My reason for sharing this is to say I never cultivated a relationship with prayer. I prayed in temple services, but without understanding the language it never felt like anything more than a gesture. The closest thing I have to prayer now is when I spend time outside. In the years since we left the temple, I took to going on walks to find solace, check in with passed loved ones or talk to forces in the natural world. Sometimes I don’t talk, or even walk, I just breathe in fresh air and fresh smells of wherever I am and think. I return to certain spots that help me clear my head, usually near a body of water or under a specific tree. My mom tells me that my affinity for being outside comes from her genes, the side with Blackfoot DNA, though she never so much as steps outside if she can help it. I am hesitant to attribute a tangible connection to that part of her lineage, given how disjointed it is and that I haven’t built a connection to it. Whatever my intrinsic sensitivity to nature is, the fact of the matter is that I still don’t have a language to communicate the shift in energy that being by the pond, the ocean, the river or under the trees provides. Thus, understanding karakia, the term used to encompass a range of Māori prayers and incantations for spiritual guidance and protection, required deeper insight than I kept in my psychic arsenal. I sought out that insight one afternoon whilst sitting with Kevin and Margaret in their living room.

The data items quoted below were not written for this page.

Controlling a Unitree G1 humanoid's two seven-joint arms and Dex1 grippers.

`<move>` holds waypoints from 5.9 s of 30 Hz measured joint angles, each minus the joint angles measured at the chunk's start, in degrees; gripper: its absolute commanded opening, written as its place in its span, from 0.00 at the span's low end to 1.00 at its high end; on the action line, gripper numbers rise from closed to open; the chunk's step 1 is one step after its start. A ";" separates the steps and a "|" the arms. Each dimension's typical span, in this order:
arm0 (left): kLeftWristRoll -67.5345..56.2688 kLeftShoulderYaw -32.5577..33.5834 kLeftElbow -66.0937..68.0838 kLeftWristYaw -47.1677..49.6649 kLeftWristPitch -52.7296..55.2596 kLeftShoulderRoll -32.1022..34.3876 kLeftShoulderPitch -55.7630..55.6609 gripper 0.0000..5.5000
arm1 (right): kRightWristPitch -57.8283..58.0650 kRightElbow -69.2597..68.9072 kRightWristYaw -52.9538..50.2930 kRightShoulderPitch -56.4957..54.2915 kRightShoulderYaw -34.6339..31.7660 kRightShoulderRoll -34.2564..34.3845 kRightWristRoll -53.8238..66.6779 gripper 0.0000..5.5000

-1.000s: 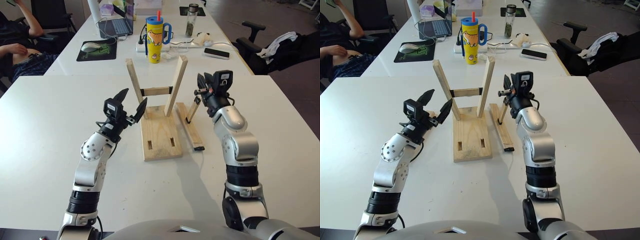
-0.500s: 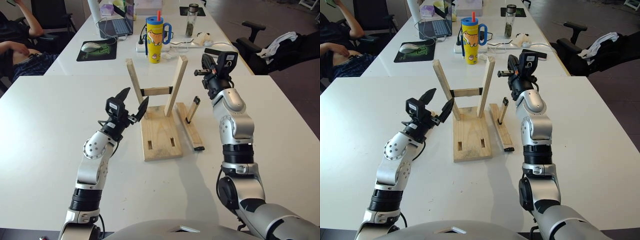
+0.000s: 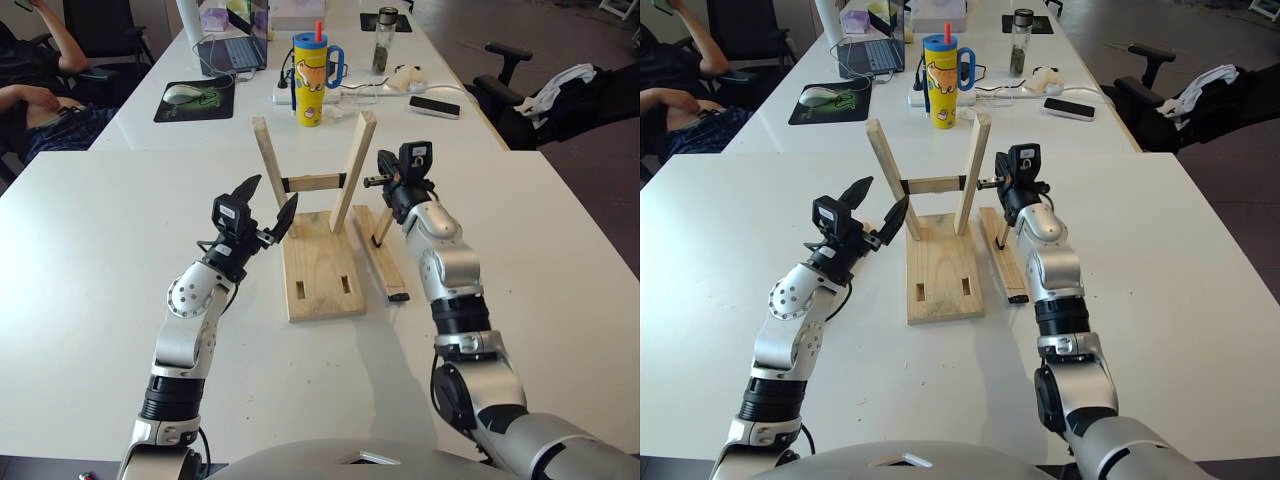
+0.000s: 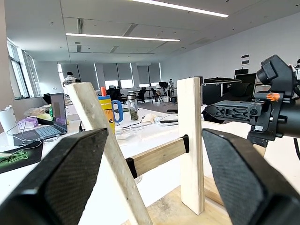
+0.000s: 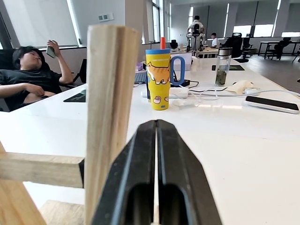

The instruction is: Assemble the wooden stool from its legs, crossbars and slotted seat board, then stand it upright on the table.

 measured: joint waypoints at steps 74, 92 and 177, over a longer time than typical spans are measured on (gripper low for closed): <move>-0.49 1.67 0.62 0.00 0.15 0.25 0.87 0.67 | -4.82 -19.70 3.05 2.57 0.93 -0.21 2.14 0.00; -0.01 2.41 0.68 0.36 -0.13 0.78 1.98 0.91 | 27.39 -34.99 7.17 32.16 4.08 -11.98 7.02 0.39; -60.57 13.96 -3.64 -11.44 52.59 7.37 -7.64 0.87 | 47.20 -27.19 51.32 18.03 -5.51 -35.92 53.18 0.37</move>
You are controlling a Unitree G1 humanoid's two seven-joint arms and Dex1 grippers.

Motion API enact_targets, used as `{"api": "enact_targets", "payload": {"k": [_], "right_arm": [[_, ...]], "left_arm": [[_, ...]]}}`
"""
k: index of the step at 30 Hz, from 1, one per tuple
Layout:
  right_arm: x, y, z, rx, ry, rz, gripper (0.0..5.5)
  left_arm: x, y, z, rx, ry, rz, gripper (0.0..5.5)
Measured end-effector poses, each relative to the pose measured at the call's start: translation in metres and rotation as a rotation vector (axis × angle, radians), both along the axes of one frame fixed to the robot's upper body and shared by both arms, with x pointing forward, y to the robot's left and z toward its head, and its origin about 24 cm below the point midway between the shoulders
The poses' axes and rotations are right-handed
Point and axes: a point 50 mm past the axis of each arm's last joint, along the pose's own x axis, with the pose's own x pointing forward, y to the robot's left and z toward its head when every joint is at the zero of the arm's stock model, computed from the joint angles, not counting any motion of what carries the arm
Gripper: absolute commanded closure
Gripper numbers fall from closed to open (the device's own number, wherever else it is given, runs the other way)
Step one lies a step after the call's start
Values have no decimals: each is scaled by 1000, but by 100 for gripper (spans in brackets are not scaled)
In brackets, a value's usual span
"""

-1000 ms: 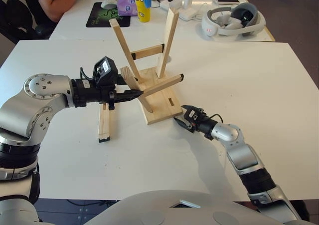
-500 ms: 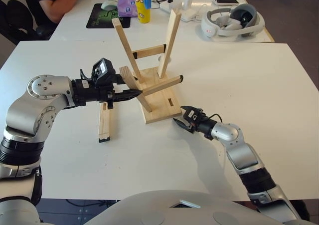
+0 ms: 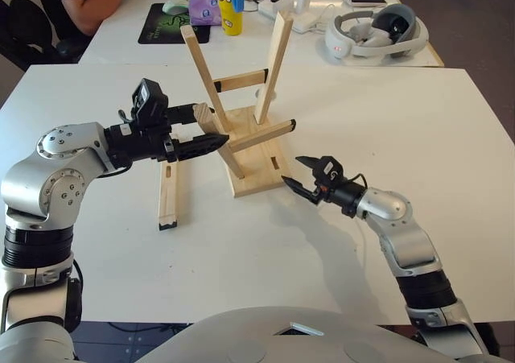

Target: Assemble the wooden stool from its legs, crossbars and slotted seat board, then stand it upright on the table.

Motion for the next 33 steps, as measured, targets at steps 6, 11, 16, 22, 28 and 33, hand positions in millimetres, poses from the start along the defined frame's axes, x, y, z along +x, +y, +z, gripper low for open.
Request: {"api": "enact_targets", "payload": {"k": [6,11,16,22,28,33], "right_arm": [[2,29,-2,254,100,4,361],[3,37,-32,254,195,-79,440],[5,40,-41,223,176,-112,519],[6,41,-43,207,165,-115,550],[7,49,-43,208,167,-107,550],[7,51,-43,204,170,-107,550]], "left_arm": [[-3,7,14,-66,-4,3,163],[-9,13,46,-207,13,-74,230],[-10,3,90,-351,-55,-156,307],[3,-13,104,-397,-151,-66,395],[-1,-31,99,-358,-173,-79,473],[-2,-38,100,-388,-173,-76,548]]}}
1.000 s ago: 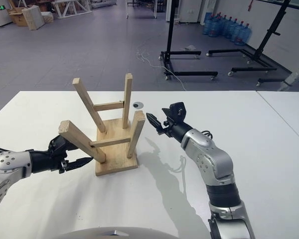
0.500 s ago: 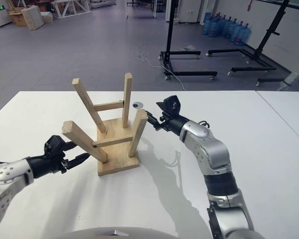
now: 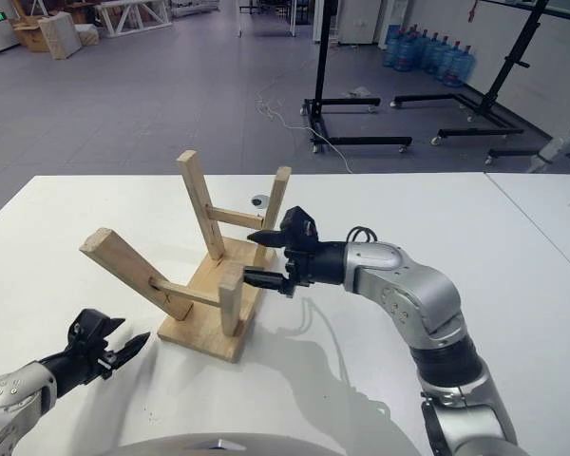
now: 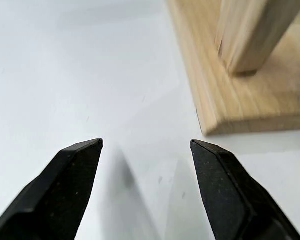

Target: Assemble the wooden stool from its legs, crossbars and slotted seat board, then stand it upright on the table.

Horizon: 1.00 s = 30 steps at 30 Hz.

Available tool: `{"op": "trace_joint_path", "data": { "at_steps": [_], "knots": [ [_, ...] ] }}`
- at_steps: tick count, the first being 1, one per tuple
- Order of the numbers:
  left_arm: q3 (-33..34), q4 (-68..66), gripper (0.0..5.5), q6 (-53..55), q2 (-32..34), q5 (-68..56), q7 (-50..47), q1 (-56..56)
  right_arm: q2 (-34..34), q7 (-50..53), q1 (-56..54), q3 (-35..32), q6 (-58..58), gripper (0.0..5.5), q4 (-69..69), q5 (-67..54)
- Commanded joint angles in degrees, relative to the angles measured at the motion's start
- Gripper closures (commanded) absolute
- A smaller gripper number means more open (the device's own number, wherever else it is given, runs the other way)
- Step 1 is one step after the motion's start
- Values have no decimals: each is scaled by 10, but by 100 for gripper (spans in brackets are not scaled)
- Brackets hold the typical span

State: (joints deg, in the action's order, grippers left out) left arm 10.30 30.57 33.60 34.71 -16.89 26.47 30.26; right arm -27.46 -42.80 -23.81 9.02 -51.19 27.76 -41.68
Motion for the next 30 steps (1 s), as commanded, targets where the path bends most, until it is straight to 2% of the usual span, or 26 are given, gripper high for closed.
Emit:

Kevin explained that the easiest way to understand karakia is to break down the word. “The word ka means glow or it could mean will happen, ara means either the pathway or it means to awaken, ki means to and ia means him or her. The word has often been translated as prayer. To me it’s really igniting or awakening to the pathway to the wāhi ngaro, the unseen one, to him or her. You see, ia doesn’t mean him or her, it’s either. It’s not a gender in the word ia.” He continued, “Karakia is far more than just a prayer. When I was a kid, karakia, meant a full blown church service. It meant having the hymns, the sermon, the prayers, the catechisms, all the things that were part of a full church service were linked to a karakia. Now it’s just a prayer. Whereas the word for prayer is inoi and inoi in English means to ask or plead. And that’s really the way the word inoi is used, let us pray. The depth of the word karakia is far deeper than just prayer I guess, more than the common understanding.”
Learning about the ideal conditions for karakia seemed like a viable point of entry to better grasp the concept, so I asked Kevin and Margaret to describe their ideal headspace for karakia. Their responses clarified its indescribable essence. According to Kevin, “the ideal is when it is quiet...it happens when the need arises. It is a lot to do with circumstance...when you feel the urge.” He motioned for Margaret to weigh in.
“I believe there are so many sorts of prayers: ritual prayers, for food/family/travel, or desperate need prayers– like when someone you know is in circumstantial strife, emotional strife, or spiritual,” Margaret added. “It is independent of what you see, hear, feel, taste, smell. You activate a sixth sense which would be your faith. What the bible would say is ‘evidence of things not seen. None of the natural senses can pick it up but this sense is even more real and it is that which would kick in for [karakia] prayer. Desperation can really cause a heart to speak out and make contact with God,” she mused.